Free tools I use to:
design materials
- N-Watch: Colin Davis' program computes lexical neighbourhood statistics and many other lexical properties. Invaluable for creating well-controlled materials. Only works on Windows.
- VIEW (Variation in English Words and Phrases): Mark Davies' handy web interface that makes searching the British National Corpus easy
- ARC Nonword Database: Generates nonword materials that conform to a wide choice of properties
- The Linguist's Search Engine: A tool written by Philip Resnik and Aaron Elkiss "that makes it possible to retrieve naturally occurring sentences from the World Wide Web on the basis of lexical content and syntactic structure."
- Speech and Hearing Lab Neighborhood Database: From Washington University in St. Louis.
- The Word Frequency Lists: Lists of very frequent words in a variety of corpora compiled by Rob Waring.
- The Phonotactic Probability Calculator: by Mike Vitevitch at the University of Kansas.
- Semantic Space Model Demo: A tool for calculating the number of semantic neighbors a word has as deteremined by the frequency distributions of words occuring in the environment of the target word in large corpora. By Scott MacDonald.
- The MRC Psycholinguistic Database: Great tool for either generating or rating stimulus items based on up to 25 different properties with any of dozens of restrictions.
- GSearch: A corpus search tool kit designed to extract sentences from online corpora that have not been tagged. Developed at the University of Edinburgh.
- The LSA (Latent Semantic Analysis) interface tool: Hosted at UC Boulder, this tool provides an easy interface to doing LSA.
- The English Lexicon Project: The English Lexicon Project (supported by the National Science Foundation) affords access to a large set of lexical characteristics, along with behavioral data from visual lexical decision and naming studies of 40,481 words and 40,481 nonwords.
- Lexique: Developed by Boris New and Christophe Pallier, Lexique is a database and a search tool for norming French stimuli.
run experiments
- DMDX: experiment running software written by Jonathon Foster. DMDX has extremely reliable timing control, making it the best software available for priming experiments, where stimulus duration and ISI are of the utmost importance. Only runs on Windows.
- Psyscope X: the OSX compatible version of Psyscope, a software package designed for running psychology experiments by Jonathan Cohen, Matthew Flatt, Brian MacWhinney and Jefferson Provost at Carnegie Melon. The GU interface takes a bit of work to master, but it's pretty flexible and reliable.
- WebExp.2: software written at The University of Edinburgh to run experiments over the internet.
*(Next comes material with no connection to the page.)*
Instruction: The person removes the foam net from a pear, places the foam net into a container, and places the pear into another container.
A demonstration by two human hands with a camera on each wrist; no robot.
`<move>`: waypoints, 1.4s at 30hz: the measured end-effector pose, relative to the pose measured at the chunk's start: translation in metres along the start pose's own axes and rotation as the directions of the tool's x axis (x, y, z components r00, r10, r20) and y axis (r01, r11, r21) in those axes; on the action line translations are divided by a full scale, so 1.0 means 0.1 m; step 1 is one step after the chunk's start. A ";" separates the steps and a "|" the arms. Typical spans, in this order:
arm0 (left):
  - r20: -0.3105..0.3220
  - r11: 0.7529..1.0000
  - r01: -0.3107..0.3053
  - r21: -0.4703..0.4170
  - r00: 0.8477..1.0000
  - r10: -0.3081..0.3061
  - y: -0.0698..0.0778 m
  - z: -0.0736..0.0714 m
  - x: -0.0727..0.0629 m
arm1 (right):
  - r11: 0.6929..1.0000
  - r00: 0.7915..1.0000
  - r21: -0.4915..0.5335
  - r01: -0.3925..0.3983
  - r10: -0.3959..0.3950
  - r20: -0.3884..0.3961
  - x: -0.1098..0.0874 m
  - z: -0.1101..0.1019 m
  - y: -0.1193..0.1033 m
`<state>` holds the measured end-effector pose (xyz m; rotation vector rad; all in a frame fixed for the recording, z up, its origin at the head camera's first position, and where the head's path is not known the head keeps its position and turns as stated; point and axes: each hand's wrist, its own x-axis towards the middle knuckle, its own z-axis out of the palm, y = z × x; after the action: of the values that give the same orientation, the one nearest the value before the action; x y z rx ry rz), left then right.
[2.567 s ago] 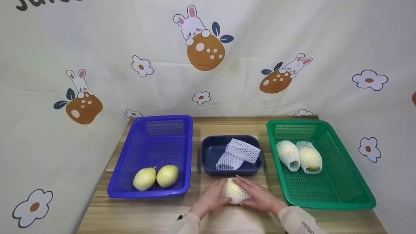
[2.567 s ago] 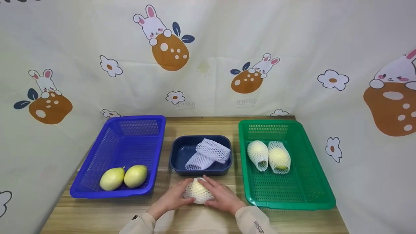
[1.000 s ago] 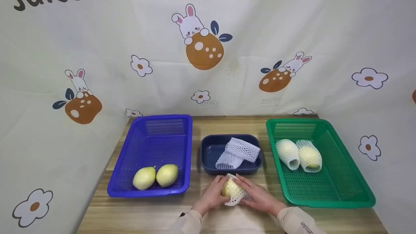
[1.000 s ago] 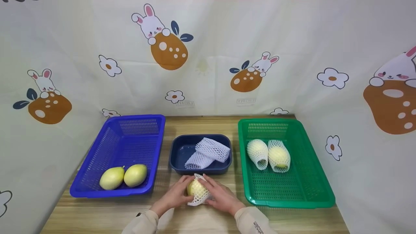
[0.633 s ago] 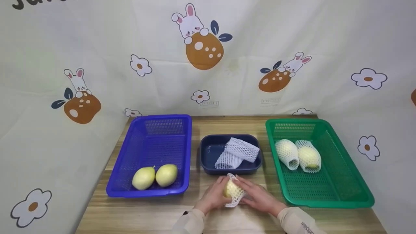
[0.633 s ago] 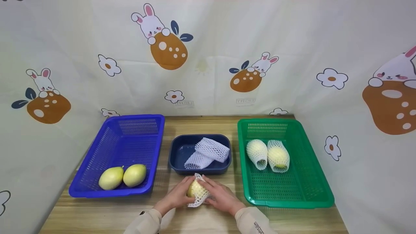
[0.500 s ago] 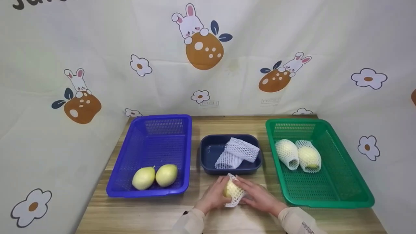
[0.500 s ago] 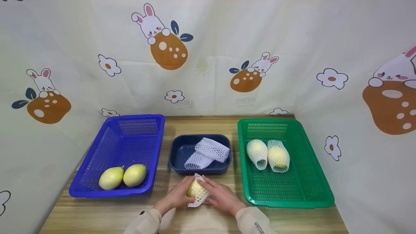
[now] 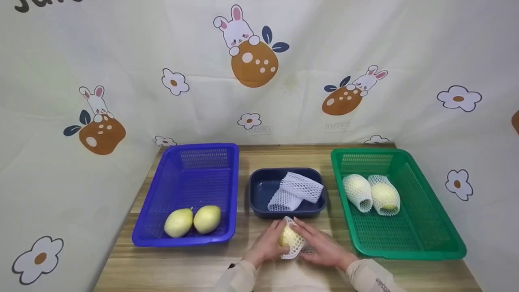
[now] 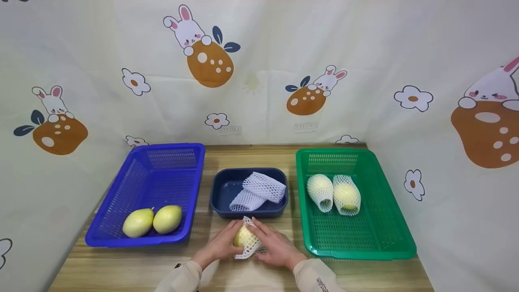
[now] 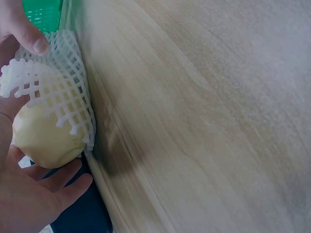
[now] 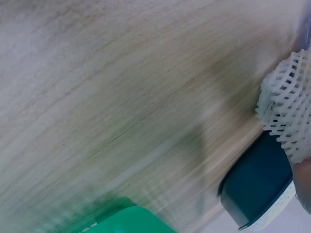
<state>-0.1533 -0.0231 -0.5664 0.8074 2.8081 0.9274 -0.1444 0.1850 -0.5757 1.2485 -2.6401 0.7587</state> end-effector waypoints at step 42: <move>0.024 0.999 -0.042 0.019 0.999 0.041 0.01 -0.07 -0.05 | 0.993 0.989 -0.039 0.109 -0.112 -0.096 -0.01 0.00 0.02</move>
<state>-0.1505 -0.0289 -0.5605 0.8766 2.7940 0.8918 -0.1456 0.1868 -0.5766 1.3019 -2.4733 0.7349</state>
Allows the collection of timing data as well as survey/norming type data.
analyse data
- R: command-line based statistical analysis package. A good way to be 100% certain you know exactly how your analyses are calculated. Shravan Vasishth's introductory stats textbook The foundations of statistics: A simulation-based approach uses R to illustrate the relevant concepts and analysis options, so it's a great way to learn R.
and write and collaborate to report results
- LaTeX: For document preparation. Especially useful for linguists as it allows tree drawing, ipa fonts, semantic denotation writing, autosegmental phonological representations, perfectly aligned glosses, etc without all the fuss and bother and ugliness of Word. Essex University's Latex4Linguists page is a great resource for getting started and finding the right packages
- Google Documents: A great way to collaborate on projects. I use the spreadsheet app to organize subject recruitment, scheduling and running, and the document app for everything from planning classes, to maintaining a tech report on an experiment in progress to collaborating on the final write up. It's great for grading papers too. Students can just share the document with me, and then access my comments at any time - no attachments required.